> _Data under study_
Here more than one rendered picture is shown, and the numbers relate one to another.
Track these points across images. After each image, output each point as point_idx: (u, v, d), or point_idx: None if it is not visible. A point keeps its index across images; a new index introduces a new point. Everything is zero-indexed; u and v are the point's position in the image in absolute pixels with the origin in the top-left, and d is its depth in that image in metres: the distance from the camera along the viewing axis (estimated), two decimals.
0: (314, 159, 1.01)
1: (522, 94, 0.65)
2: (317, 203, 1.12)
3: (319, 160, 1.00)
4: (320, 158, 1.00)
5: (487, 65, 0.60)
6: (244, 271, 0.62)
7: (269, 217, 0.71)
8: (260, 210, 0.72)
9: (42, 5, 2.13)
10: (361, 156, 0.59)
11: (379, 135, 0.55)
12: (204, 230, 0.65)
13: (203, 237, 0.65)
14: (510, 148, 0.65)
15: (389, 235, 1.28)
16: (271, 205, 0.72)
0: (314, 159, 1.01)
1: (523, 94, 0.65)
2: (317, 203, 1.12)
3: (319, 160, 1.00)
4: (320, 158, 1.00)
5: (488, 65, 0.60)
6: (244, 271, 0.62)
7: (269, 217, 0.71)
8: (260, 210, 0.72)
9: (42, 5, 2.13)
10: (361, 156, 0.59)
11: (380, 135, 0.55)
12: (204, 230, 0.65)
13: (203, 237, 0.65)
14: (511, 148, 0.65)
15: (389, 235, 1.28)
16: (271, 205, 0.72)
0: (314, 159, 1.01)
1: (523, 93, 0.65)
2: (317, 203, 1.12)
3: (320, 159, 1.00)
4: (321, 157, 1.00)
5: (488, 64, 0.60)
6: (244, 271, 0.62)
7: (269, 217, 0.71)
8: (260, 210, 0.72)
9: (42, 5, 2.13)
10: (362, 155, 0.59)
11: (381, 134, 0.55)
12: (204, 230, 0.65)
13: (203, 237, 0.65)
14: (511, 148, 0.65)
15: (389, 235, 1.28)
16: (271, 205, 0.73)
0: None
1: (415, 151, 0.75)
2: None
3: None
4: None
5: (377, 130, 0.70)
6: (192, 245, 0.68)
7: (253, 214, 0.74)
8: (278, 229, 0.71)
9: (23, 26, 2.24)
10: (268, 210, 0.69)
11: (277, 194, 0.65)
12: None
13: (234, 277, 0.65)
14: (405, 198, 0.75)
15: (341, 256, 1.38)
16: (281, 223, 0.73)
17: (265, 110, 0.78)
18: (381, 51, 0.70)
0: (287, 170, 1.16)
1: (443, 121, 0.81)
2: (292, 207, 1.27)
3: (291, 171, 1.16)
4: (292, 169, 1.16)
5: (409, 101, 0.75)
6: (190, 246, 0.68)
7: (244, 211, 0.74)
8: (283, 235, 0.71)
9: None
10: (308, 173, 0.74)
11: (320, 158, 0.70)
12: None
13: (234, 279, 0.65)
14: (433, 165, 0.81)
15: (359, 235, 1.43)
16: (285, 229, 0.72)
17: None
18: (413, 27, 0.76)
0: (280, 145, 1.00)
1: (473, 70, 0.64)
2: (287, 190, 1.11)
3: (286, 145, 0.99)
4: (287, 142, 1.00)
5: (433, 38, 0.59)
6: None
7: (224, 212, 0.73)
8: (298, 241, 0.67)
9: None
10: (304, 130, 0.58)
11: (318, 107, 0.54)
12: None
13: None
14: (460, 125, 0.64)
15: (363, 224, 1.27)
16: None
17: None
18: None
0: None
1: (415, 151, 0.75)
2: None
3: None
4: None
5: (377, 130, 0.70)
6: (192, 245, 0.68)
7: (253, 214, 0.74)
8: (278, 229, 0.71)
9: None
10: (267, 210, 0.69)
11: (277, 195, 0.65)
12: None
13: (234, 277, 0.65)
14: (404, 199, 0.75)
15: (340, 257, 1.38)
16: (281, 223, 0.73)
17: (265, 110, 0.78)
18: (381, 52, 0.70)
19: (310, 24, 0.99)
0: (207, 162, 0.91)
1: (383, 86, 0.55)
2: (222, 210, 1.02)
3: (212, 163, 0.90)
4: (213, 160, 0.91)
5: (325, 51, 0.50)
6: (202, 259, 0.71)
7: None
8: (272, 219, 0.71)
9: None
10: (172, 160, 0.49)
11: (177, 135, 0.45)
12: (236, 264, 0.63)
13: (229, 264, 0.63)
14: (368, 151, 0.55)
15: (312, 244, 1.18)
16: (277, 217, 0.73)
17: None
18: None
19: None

> _What is being asked_
Exact transcription of the records is all that is wanted.

> _Answer section_
Here more than one rendered picture is shown, and the numbers relate one to another.
Track these points across images. After each image, output each point as point_idx: (u, v, d), or point_idx: None if it is not visible. A point keeps its index across images; a new index introduces a new point. Everything is zero-indexed; u and v are the point's position in the image in absolute pixels with the origin in the top-left, and d is its depth in that image in metres: the distance from the camera along the viewing axis (estimated), two decimals.
0: (314, 159, 1.01)
1: (522, 94, 0.65)
2: (317, 203, 1.12)
3: (319, 160, 1.00)
4: (320, 158, 1.00)
5: (487, 65, 0.60)
6: (244, 271, 0.62)
7: (269, 217, 0.71)
8: (260, 210, 0.72)
9: (42, 5, 2.13)
10: (361, 156, 0.59)
11: (379, 135, 0.55)
12: (204, 230, 0.65)
13: (203, 237, 0.65)
14: (510, 148, 0.65)
15: (389, 235, 1.28)
16: (271, 205, 0.72)
0: (314, 159, 1.01)
1: (523, 94, 0.65)
2: (317, 203, 1.12)
3: (319, 160, 1.00)
4: (320, 158, 1.00)
5: (488, 65, 0.60)
6: (244, 271, 0.62)
7: (269, 217, 0.71)
8: (260, 210, 0.72)
9: (42, 5, 2.13)
10: (361, 156, 0.59)
11: (380, 135, 0.55)
12: (204, 230, 0.65)
13: (203, 237, 0.65)
14: (511, 148, 0.65)
15: (389, 235, 1.28)
16: (271, 205, 0.72)
0: (314, 159, 1.01)
1: (523, 93, 0.65)
2: (317, 203, 1.12)
3: (320, 159, 1.00)
4: (321, 157, 1.00)
5: (488, 64, 0.60)
6: (244, 271, 0.62)
7: (269, 217, 0.71)
8: (260, 210, 0.72)
9: (42, 5, 2.13)
10: (362, 155, 0.59)
11: (381, 134, 0.55)
12: (204, 230, 0.65)
13: (203, 237, 0.65)
14: (511, 148, 0.65)
15: (389, 235, 1.28)
16: (271, 205, 0.73)
0: None
1: (415, 151, 0.75)
2: None
3: None
4: None
5: (377, 130, 0.70)
6: (192, 245, 0.68)
7: (253, 214, 0.74)
8: (278, 229, 0.71)
9: (23, 26, 2.24)
10: (268, 210, 0.69)
11: (277, 194, 0.65)
12: None
13: (234, 277, 0.65)
14: (405, 198, 0.75)
15: (341, 256, 1.38)
16: (281, 223, 0.73)
17: (265, 110, 0.78)
18: (381, 51, 0.70)
0: (287, 170, 1.16)
1: (443, 121, 0.81)
2: (292, 207, 1.27)
3: (291, 171, 1.16)
4: (292, 169, 1.16)
5: (409, 101, 0.75)
6: (190, 246, 0.68)
7: (244, 211, 0.74)
8: (283, 235, 0.71)
9: None
10: (308, 173, 0.74)
11: (320, 158, 0.70)
12: None
13: (234, 279, 0.65)
14: (433, 165, 0.81)
15: (359, 235, 1.43)
16: (285, 229, 0.72)
17: None
18: (413, 27, 0.76)
0: (280, 145, 1.00)
1: (473, 70, 0.64)
2: (287, 190, 1.11)
3: (286, 145, 0.99)
4: (287, 142, 1.00)
5: (433, 38, 0.59)
6: None
7: (224, 212, 0.73)
8: (298, 241, 0.67)
9: None
10: (304, 130, 0.58)
11: (318, 107, 0.54)
12: None
13: None
14: (460, 125, 0.64)
15: (363, 224, 1.27)
16: None
17: None
18: None
0: None
1: (415, 151, 0.75)
2: None
3: None
4: None
5: (377, 130, 0.70)
6: (192, 245, 0.68)
7: (253, 214, 0.74)
8: (278, 229, 0.71)
9: None
10: (267, 210, 0.69)
11: (277, 195, 0.65)
12: None
13: (234, 277, 0.65)
14: (404, 199, 0.75)
15: (340, 257, 1.38)
16: (281, 223, 0.73)
17: (265, 110, 0.78)
18: (381, 52, 0.70)
19: (310, 24, 0.99)
0: (207, 162, 0.91)
1: (383, 86, 0.55)
2: (222, 210, 1.02)
3: (212, 163, 0.90)
4: (213, 160, 0.91)
5: (325, 51, 0.50)
6: (202, 259, 0.71)
7: None
8: (272, 219, 0.71)
9: None
10: (172, 160, 0.49)
11: (177, 135, 0.45)
12: (236, 264, 0.63)
13: (229, 264, 0.63)
14: (368, 151, 0.55)
15: (312, 244, 1.18)
16: (277, 217, 0.73)
17: None
18: None
19: None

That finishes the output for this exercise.